Por Adriana Passari - @adrianapassari


História sem fim

 

Era uma criança muito, muito linda e muito, muito tímida. Ninguém sabia se ela era assim de nascimento ou se era a criação. Acontece que o pai da menina era um homem muito rigoroso e não dava espaço pra contestação. Na casa dele todos seguiam as suas regras. Ele tinha a primeira e a última palavra. A voz da pequenina era pouco percebida naquela casa. Na escola era muito elogiada pelos professores, tinha ótimas notas, trazia sempre a lição de casa perfeita. Um orgulho para seus pais. Amizades mesmo, eram poucas. Participava das atividades em grupo sem nunca chamar muito a atenção. Cresceu cercada de cuidados maternos esmerados. A roupa sempre limpa e arrumada. Os cabelos alinhados. Quando veio a adolescência, ensaiou alguns poucos atos de rebeldia, normais para a idade, mas a severidade do pai soube controlar muito bem.

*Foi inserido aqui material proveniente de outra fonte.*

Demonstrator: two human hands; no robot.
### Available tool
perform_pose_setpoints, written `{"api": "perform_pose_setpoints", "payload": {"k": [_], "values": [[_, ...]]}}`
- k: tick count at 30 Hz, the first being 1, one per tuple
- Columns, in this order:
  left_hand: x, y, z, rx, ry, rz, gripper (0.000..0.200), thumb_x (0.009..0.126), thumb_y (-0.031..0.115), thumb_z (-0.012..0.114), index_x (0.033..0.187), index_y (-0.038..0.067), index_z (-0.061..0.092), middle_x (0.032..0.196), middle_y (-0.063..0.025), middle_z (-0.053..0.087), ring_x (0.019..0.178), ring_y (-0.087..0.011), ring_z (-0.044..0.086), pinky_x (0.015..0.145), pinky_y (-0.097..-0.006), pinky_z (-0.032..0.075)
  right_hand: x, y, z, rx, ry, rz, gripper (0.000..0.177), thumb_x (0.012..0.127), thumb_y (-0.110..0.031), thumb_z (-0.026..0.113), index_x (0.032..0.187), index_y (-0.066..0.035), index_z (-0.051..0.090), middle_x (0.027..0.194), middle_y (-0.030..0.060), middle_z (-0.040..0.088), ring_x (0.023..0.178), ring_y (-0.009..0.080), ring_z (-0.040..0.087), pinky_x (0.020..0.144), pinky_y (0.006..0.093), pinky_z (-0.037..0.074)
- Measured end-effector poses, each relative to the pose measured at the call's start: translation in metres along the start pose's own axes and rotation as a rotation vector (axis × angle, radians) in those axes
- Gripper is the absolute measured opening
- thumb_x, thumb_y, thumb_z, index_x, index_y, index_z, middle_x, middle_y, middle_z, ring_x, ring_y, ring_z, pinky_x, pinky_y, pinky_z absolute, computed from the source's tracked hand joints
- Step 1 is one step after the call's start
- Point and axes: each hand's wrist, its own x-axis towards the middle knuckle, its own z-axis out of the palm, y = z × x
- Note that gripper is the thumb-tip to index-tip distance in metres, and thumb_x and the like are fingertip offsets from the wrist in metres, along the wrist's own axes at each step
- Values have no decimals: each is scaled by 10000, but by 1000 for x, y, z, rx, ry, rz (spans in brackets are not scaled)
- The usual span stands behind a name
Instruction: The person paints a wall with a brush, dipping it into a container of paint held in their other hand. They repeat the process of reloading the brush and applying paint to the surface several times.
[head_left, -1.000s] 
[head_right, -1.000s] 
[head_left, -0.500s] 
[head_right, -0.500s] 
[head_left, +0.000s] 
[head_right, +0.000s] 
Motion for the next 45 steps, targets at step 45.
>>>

Manteve o bom rendimento escolar, concluiu seus estudos sem grandes ocorrências e sua reputação sobreviveu imaculada.


Na universidade conheceu seu primeiro e único namorado, 10 anos mais velho e prestes a se formar. Terminou a graduação sendo escoltada na entrada e saída pelo parceiro com quem se casou assim que se formou. Quando perguntavam se ela era feliz, ele respondia que sim, eram felizes.

Os primeiros anos do casamento passaram tranquilos. Todos esperavam a chegada de um herdeiro que demorava a surgir. O marido passou a chegar mais tarde em casa sem que lhe fossem exigidas explicações. Ela vivia uma vida morna, porém não vazia. Debruçava-se sobre os livros e lá experimentava todas as aventuras e paixões. Até que um dia, o marido chegou em casa totalmente alcoolizado. Ela, chorando, a cortar cebolas. Ele gritava que a culpa era dela. E aí, o inesperado aconteceu. Ela enxugou as lágrimas na manga da camisa que vestia sem soltar a faca afiada que usava na lida da cozinha. Segurou a arma com firmeza e partiu pra cima do folgado. Este é o primeiro fim da história. Mas ela continua. Calma, leitor, ela não o matou, não via motivo e não tinha coragem. Mas ao esboçar a primeira reação de toda sua vida, deu um susto tão grande no sujeito, que o infeliz já alterado pelo efeito da bebida, perdeu o equilíbrio e caiu para trás, de bunda no chão, não sem antes esbarrar na faca que lhe causou um risco superficial, mas longo, num dos braços, de onde saiu um pequeno filete de sangue.

Agora, eu encerro a história e você segue pensando, como ela deve continuar?